The following diagram describes an exemplar financial transaction network that includes different types of information. Each transaction contains information like device identifiers, Wi-Fi IDs, IP addresses, physical locations, telephone numbers, and more. We represent the transaction datasets through a heterogeneous graph that contains different types of nodes and edges. Then, the fraud detection problem is handled as a node classification task on this heterogeneous graph.

Graph neural networks (GNNs) have shown great promise in tackling fraud detection problems, outperforming popular supervised learning methods like gradient-boosted decision trees or fully connected feed-forward networks on benchmarking datasets. In a typical fraud detection setup, during the training phase, a GNN model is trained on a set of labeled transactions. Each training transaction is provided with a binary label denoting if it is fraudulent. This trained model can then be used to detect fraudulent transactions among a set of unlabeled transactions during the inference phase. Two different modes of inference exist: transductive inference vs. inductive inference (which we discuss more later in this post).

GNN-based models, like RGCN, can take advantage of topological information, combining both graph structure and features of nodes and edges to learn a meaningful representation that distinguishes malicious transactions from legitimate transactions. RGCN can effectively learn to represent different types of nodes and edges (relations) via heterogeneous graph embedding. In the preceding diagram, each transaction is being modeled as a target node, and several entities associated with each transaction get modeled as non-target node types, like ProductCD and P_emaildomain. Target nodes have numerical and categorical features assigned, whereas other node types are featureless. The RGCN model learns an embedding for each non-target node type. For the embedding of a target node, a convolutional operation is used to compute its embedding using its features and neighborhood embeddings. In the rest of the post, we use the terms GNN and RGCN interchangeably.

It’s worth noting that alternative strategies, such as treating the non-target entities as features and one-hot-encoding them, would often be infeasible because of the large cardinalities of these entities. Conversely, encoding them as graph entities enables the GNN model to take advantage of the implicit topology in the entity relationships. For example, transactions that share a phone number with known fraudulent transactions are more likely to be fraudulent too.

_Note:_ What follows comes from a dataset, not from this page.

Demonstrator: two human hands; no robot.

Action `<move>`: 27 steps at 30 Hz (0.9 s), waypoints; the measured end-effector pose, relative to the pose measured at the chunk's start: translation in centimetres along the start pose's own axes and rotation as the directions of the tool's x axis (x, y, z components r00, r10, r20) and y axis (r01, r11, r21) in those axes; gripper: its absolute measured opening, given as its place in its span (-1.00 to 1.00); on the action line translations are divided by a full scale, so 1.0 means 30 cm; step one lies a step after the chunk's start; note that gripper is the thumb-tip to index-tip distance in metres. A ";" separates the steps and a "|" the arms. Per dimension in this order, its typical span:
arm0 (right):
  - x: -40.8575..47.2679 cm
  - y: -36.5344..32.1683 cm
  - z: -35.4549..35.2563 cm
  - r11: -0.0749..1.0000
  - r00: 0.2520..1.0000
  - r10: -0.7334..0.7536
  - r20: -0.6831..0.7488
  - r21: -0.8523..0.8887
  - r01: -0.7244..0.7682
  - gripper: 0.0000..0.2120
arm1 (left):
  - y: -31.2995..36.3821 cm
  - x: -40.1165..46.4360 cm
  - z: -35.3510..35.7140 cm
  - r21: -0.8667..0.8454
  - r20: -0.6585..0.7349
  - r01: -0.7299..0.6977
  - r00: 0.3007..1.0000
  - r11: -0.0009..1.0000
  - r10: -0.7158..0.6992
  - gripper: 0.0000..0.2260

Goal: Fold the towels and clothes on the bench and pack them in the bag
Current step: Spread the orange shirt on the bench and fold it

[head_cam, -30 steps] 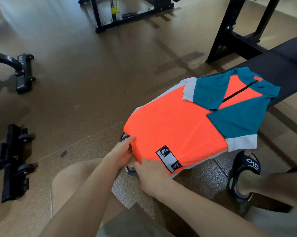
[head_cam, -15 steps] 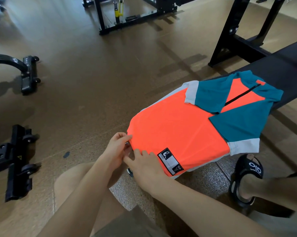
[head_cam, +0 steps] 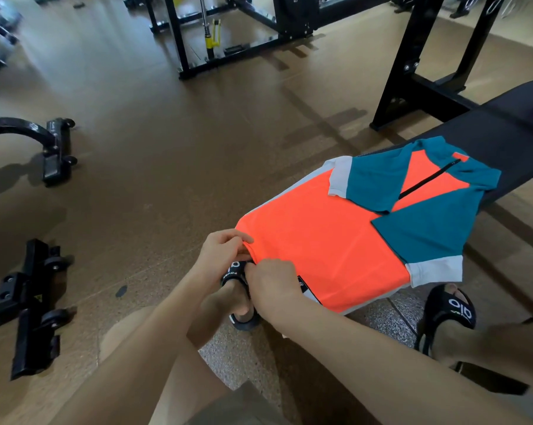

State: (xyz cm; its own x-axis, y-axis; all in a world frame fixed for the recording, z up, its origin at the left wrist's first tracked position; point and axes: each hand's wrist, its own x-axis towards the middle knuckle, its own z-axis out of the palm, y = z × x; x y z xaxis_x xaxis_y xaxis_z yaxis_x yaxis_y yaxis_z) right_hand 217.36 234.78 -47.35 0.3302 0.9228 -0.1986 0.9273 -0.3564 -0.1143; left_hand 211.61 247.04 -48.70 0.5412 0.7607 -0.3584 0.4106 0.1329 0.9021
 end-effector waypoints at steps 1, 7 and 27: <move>-0.007 0.017 -0.006 1.000 1.000 -0.004 -0.014 0.017 0.004 -0.77 | 0.003 -0.001 -0.002 0.093 0.008 -0.064 0.998 0.994 0.063 -0.70; -0.045 0.147 -0.049 0.995 0.986 -0.012 -0.168 0.093 0.028 -0.84 | 0.032 0.025 0.011 0.584 0.283 -0.498 0.865 0.641 0.414 -0.80; -0.171 0.726 -0.125 0.684 0.888 0.451 -0.085 0.672 -0.283 -0.86 | 0.399 0.122 0.440 0.764 0.644 -0.561 0.690 -0.318 0.331 -0.58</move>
State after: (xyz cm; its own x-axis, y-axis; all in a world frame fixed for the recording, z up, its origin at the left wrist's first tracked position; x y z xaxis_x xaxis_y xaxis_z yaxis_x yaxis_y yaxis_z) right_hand 236.52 222.82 -45.18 0.7266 0.6715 -0.1451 0.4229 -0.6036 -0.6759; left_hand 228.19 243.04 -42.37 0.9817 0.1597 -0.1035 0.1269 -0.9547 -0.2693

The graph representation employed by GNNs creates some complexity in their implementation. This is especially true for applications such as fraud detection, in which the graph representation may get augmented during inference with newly added nodes that correspond to entities not known during model training. This inference scenario is usually referred to as inductive mode. In contrast, transductive mode is a scenario that assumes the graph representation constructed during model training won’t change during inference. GNN models are often evaluated in transductive mode by constructing graph representations from a combined set of training and test examples, while masking test labels during back-propagation. This ensures the graph representation is static, and there the GNN model doesn’t require implementation of operations to extend the graph with new nodes during inference. Unfortunately, static graph representation can’t be assumed when detecting fraudulent transactions in a real-world setting. Therefore, support for inductive inference is required when deploying GNN models for fraud detection to production environments.

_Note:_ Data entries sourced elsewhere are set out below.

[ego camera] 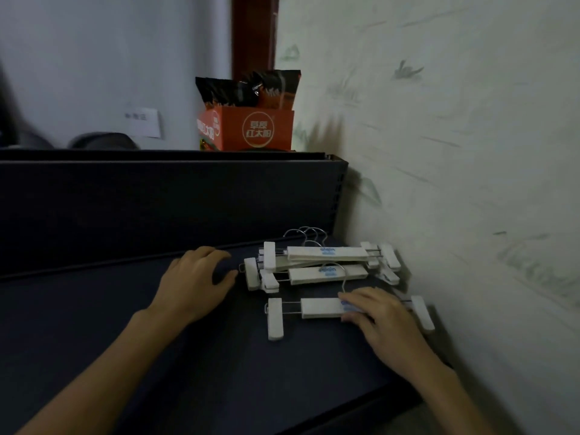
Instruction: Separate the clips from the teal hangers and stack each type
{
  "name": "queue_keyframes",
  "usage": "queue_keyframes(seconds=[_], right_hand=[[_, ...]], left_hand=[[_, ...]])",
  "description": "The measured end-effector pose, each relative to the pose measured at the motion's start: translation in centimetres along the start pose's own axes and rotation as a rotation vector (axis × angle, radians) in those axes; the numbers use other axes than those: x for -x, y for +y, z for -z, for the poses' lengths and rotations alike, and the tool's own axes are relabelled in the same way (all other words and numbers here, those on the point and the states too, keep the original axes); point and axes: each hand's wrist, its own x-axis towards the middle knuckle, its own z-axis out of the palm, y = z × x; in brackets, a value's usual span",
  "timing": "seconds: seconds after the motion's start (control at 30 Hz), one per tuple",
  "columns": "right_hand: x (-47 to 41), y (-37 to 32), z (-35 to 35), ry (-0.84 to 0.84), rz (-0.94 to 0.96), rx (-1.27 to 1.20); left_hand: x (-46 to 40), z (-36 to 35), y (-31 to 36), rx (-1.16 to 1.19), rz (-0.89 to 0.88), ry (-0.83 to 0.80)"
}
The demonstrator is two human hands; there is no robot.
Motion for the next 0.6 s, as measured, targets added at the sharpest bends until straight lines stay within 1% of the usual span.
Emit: queue_keyframes(seconds=[0.2, 0.33, 0.6], right_hand=[[-1.5, 2.8, 0.5, -0.054, 0.070, -0.021], [-2.1, 3.4, 0.7, -0.073, 0.130, -0.028], [-2.5, 3.6, 1.3, -0.142, 0.136, -0.045]], left_hand=[[2.4, -0.6, 2.2, -0.037, 0.098, 0.040], [4.2, -1.1, 3.3, -0.077, 0.146, 0.011], [5.5, -0.4, 3.8, -0.140, 0.218, 0.010]])
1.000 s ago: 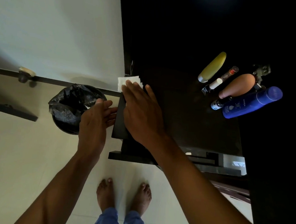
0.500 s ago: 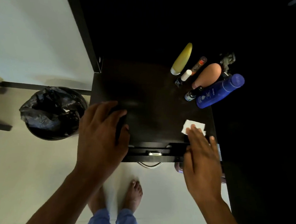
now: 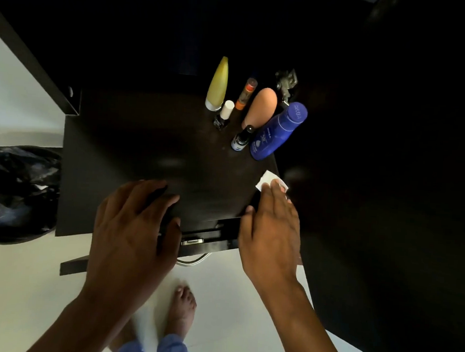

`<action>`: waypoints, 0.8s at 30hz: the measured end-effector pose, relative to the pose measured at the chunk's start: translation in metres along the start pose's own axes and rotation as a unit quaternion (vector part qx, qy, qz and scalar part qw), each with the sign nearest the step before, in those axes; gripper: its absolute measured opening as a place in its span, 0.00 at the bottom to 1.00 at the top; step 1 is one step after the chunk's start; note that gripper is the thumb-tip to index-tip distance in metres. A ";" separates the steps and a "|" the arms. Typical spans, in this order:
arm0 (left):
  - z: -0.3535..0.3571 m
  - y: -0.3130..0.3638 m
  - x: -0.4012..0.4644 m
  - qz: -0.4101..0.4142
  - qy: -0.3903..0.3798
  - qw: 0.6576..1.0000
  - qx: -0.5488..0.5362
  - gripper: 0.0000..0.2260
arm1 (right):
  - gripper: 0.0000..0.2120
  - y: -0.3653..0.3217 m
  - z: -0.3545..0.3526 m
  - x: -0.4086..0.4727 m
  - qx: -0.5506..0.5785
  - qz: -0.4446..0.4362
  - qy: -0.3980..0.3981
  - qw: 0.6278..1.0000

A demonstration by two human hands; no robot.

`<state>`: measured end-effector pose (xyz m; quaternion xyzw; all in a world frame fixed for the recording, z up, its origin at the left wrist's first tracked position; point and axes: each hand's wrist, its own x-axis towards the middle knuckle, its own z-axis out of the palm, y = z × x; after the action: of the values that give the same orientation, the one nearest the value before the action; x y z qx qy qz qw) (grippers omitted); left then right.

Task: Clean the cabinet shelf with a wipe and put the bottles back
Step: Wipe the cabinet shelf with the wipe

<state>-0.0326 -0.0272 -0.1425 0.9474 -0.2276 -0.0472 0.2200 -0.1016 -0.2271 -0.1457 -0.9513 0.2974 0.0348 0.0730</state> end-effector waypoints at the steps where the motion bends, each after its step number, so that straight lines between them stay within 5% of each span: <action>1: 0.000 0.000 0.001 0.000 0.002 1.000 0.000 0.20 | 0.30 -0.002 -0.001 0.006 -0.003 -0.003 -0.001 1.000; 7: -0.001 -0.002 0.005 -0.005 0.012 1.000 -0.011 0.20 | 0.30 -0.007 -0.002 0.017 -0.033 -0.005 -0.007 0.999; 15: -0.024 -0.053 -0.004 -0.067 0.144 0.986 -0.041 0.19 | 0.29 -0.005 -0.003 -0.024 -0.056 0.002 0.017 0.998; 20: -0.024 -0.076 -0.007 -0.163 0.159 0.962 -0.150 0.17 | 0.28 -0.064 0.002 -0.053 0.034 -0.097 0.013 0.995; 24: -0.025 -0.085 -0.004 -0.255 0.150 0.906 -0.303 0.15 | 0.30 -0.119 0.019 -0.086 0.056 -0.230 -0.033 0.971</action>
<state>0.0032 0.0520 -0.1575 0.8570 0.0822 -0.0259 0.5081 -0.1048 -0.0793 -0.1410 -0.9869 0.0697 0.0320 0.1422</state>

In addition, detecting fraudulent transactions in real time is crucial, especially in business cases where there is only one chance of stopping illegal activities. For example, fraudulent users can behave maliciously just once with an account and never use the same account again. Real-time inference on GNN models introduces additional complexity to the implementation. It is often necessary to implement subgraph extraction operations to support real-time inference. The subgraph extraction operation is needed to reduce inference latency when graph representation is large and performing inference on the entire graph becomes prohibitively expensive. An algorithm for real-time inductive inference with an RGCN model runs as follows:

Given a batch of transactions and a trained RGCN model, extend graph representation with entities from the batch.
Assign embedding vectors of new non-target nodes with the mean embedding vector of their respective node type.
Extract a subgraph induced by k-hop out-neighborhood of the target nodes from the batch.
Perform inference on the subgraph and return prediction scores for the batch’s target nodes.
Clean up the graph representation by removing newly added nodes (this step ensures the memory requirement for model inference stays constant).

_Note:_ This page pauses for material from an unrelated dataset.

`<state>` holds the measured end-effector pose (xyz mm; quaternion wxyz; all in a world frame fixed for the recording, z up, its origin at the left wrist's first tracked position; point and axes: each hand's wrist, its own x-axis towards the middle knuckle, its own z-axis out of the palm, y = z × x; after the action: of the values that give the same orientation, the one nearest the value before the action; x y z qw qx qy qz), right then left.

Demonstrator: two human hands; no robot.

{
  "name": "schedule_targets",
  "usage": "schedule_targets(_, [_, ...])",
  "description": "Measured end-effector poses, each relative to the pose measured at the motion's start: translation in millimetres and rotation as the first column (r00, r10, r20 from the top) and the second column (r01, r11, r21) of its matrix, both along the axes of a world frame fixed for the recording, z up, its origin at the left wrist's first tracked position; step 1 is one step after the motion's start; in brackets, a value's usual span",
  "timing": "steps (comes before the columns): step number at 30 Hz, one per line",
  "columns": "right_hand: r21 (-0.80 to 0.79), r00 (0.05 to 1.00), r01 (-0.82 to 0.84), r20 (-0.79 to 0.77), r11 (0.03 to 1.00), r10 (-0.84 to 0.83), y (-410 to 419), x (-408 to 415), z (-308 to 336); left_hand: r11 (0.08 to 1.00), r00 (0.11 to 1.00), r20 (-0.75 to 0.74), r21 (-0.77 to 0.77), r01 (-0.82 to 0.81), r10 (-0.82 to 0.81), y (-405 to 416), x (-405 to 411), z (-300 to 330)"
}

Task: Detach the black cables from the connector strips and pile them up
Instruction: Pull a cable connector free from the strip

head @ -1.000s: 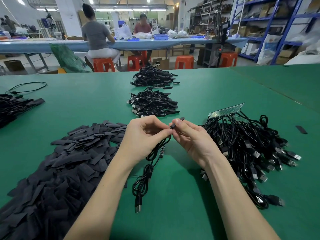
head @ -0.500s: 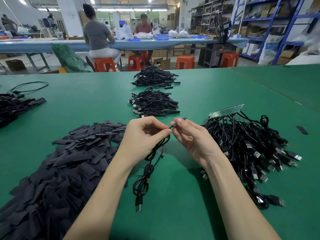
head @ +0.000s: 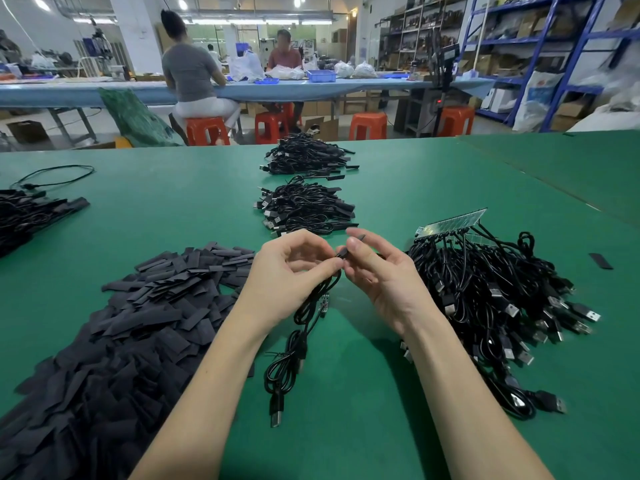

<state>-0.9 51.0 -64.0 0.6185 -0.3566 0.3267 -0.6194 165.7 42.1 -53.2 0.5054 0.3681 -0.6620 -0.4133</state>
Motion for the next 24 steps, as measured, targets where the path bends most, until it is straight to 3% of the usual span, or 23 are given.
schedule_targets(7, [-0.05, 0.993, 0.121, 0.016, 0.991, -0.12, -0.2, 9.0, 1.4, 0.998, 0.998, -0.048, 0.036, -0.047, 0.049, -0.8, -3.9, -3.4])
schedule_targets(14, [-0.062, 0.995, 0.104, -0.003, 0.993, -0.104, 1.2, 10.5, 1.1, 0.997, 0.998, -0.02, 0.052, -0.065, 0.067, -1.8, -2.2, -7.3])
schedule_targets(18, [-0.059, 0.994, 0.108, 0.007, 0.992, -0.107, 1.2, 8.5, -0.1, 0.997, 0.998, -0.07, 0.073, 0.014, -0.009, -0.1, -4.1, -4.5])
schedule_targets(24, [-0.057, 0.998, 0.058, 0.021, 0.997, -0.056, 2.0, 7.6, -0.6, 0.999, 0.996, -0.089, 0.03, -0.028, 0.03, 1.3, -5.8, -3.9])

The key contribution of this post is to present an RGCN model implementing the real-time inductive inference algorithm. You can deploy our RGCN implementation to a SageMaker endpoint as a real-time fraud detection solution. Our solution doesn’t require external graph storage or orchestration, and significantly reduces the deployment cost of the RGCN model for fraud detection tasks. The model also implements transductive inference mode, enabling us to carry out experiments to compare model performance in inductive and transductive modes. The model code and notebooks with experiments can be accessed from the AWS Examples GitHub repo.

This post builds on the post Build a GNN-based real-time fraud detection solution using Amazon SageMaker, Amazon Neptune, and the Deep Graph Library. The previous post built a RGCN-based real-time fraud detection solution using SageMaker, Amazon Neptune, and the Deep Graph Library (DGL). The prior solution used a Neptune database as external graph storage, required AWS Lambda for orchestration for real-time inference, and only included experiments in transductive mode.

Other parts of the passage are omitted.